さて、上の図の赤線のように九州から四国を横切り、伊勢に至る中央構造線(日本最大の断層である)は、東に行くと急に北上する。そのため、伊勢の南と群馬とが同じ三波川帯となる(その上の領域が領家帯。おおまかな言い方だが)。もちろん、群馬の三波川にちなんだ命名だ。
この三波川帯と領家帯とがはっきり姿を現しているところを露頭と言う。
日本各地に露頭は存在するが、紀伊半島の露頭はなかなかの規模(国の天然記念物)。
車は次第に山に入っていく。
広い国道は車通りがあるので雪が積もっていないが、山は次第に雪深くなってくる。チェーンを積んでいない。ずりずり滑りながらも、慎重に慎重に山を登っていく。
じゃーん!
通行止め。
写真は、帰りにもっと積もったらどうにもならなくなるので、とりあえず先にUターンさせたレンタカーのヴィッツくん。
仕方がないので、途中から雪の中を歩く。
ちょっと行ったところで、人気は一切なくなり、雪に残っているのは、獣の足跡だけ。
かわいいウサギの足跡らしきものに交じって、結構シャレにならない大きさの足跡と遭遇する。

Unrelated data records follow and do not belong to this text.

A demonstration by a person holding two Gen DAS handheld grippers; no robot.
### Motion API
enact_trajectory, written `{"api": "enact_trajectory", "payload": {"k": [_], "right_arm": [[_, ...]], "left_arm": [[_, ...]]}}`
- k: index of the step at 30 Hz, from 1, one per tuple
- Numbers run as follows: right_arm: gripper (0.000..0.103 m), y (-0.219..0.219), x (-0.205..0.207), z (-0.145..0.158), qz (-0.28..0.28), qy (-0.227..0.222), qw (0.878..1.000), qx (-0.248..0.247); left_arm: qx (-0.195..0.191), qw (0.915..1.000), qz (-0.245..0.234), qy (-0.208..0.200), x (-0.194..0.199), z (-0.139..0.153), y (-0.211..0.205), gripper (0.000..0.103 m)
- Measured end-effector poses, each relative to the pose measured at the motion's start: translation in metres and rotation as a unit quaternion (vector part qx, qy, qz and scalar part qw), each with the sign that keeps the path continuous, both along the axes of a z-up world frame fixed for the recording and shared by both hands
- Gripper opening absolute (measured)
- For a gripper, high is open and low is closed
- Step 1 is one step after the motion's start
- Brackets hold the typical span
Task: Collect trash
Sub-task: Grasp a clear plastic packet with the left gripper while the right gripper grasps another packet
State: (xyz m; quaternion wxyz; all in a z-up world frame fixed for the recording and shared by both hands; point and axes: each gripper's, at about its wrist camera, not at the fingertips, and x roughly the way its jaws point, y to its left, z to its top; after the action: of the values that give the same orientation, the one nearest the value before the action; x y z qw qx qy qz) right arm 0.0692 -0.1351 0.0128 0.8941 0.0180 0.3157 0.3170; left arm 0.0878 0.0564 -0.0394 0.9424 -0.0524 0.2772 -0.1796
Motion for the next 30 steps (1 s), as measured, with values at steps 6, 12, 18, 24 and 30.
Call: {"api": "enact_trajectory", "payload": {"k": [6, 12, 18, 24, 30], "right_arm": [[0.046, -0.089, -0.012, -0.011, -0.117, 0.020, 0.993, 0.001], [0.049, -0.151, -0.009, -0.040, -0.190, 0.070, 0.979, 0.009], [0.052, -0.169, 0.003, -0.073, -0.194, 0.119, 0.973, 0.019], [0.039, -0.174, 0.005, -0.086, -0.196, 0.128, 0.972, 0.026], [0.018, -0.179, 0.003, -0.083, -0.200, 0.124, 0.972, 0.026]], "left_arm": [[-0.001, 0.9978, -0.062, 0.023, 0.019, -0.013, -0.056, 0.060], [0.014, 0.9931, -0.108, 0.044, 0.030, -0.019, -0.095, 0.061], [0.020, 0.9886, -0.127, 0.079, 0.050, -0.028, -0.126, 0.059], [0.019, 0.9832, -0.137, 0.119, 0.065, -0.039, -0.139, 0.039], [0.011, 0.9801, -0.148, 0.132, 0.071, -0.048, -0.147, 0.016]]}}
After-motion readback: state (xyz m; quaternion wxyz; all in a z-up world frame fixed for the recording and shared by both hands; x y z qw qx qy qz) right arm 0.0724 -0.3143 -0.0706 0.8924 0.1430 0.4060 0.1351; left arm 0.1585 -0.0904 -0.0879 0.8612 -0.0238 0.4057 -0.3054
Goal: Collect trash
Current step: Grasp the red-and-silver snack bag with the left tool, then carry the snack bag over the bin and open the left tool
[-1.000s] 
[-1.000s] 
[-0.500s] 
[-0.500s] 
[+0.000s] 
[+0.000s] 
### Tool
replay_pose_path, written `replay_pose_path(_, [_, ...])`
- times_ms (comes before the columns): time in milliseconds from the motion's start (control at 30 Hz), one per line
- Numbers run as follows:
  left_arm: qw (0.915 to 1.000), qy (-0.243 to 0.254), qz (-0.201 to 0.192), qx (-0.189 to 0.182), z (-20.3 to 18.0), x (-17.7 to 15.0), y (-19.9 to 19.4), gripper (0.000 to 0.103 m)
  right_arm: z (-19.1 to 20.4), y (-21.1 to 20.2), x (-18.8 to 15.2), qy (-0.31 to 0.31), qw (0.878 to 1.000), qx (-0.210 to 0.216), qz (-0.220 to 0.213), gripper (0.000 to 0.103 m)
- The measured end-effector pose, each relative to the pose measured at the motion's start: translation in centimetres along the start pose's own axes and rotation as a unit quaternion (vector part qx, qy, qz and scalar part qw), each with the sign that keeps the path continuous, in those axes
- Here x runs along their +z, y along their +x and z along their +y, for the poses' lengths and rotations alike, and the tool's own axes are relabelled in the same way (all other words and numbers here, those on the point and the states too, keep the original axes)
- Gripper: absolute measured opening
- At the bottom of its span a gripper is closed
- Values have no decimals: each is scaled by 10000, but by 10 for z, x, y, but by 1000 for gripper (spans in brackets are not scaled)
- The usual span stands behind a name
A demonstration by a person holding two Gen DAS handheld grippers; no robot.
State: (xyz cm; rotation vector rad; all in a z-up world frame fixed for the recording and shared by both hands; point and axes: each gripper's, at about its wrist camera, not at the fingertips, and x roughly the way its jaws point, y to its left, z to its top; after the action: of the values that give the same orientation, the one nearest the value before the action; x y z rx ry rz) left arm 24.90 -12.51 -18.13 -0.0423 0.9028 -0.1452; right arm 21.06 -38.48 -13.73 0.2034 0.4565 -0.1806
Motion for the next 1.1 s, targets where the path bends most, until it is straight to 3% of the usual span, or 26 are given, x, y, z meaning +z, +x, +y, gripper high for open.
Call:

大声で独り言を言いながら足早に進んでいく。向こうも人の声がする方へわざわざ出てこないだろう。
そしてようやく登りきって露頭にたどり着いて見たものは、雪!
そう、雪で隠れてしまって、断層がよく見えないのだ。
それでも左側のグレーの岩帯と右側の黒い岩帯との違いはわかっていただけるだろうか?
この断層帯に神社・仏閣が集中している。水銀と、それから地霊のせいかもしれない。不思議な雰囲気が伝わってくる気がする。
しばらくたたずむ。
人がいない。鳥も鳴かない。音という音を雪が吸い込んでいるかのようだ。
耳鳴りがするほど、静かだ。
恐ろしくて、恐ろしくて、自分一人で立つことができないほどだ。
かつて、闇はもっと暗く、鳴り響く人工の音は寺院の鐘くらいであった。
そんなとき、修験にしろ、生活のためにしろ、一人で山に入ることはどれだけの恐怖を伴ったものか。
そうした恐怖への想像力が疲弊してしまっているような気がする。
旅は日常で鈍化した想像力、感性を非日常的な世界から高めてくれる。
伊勢の旅も終わりに近づいた。
ヴィッツくんとともに松坂に向かう。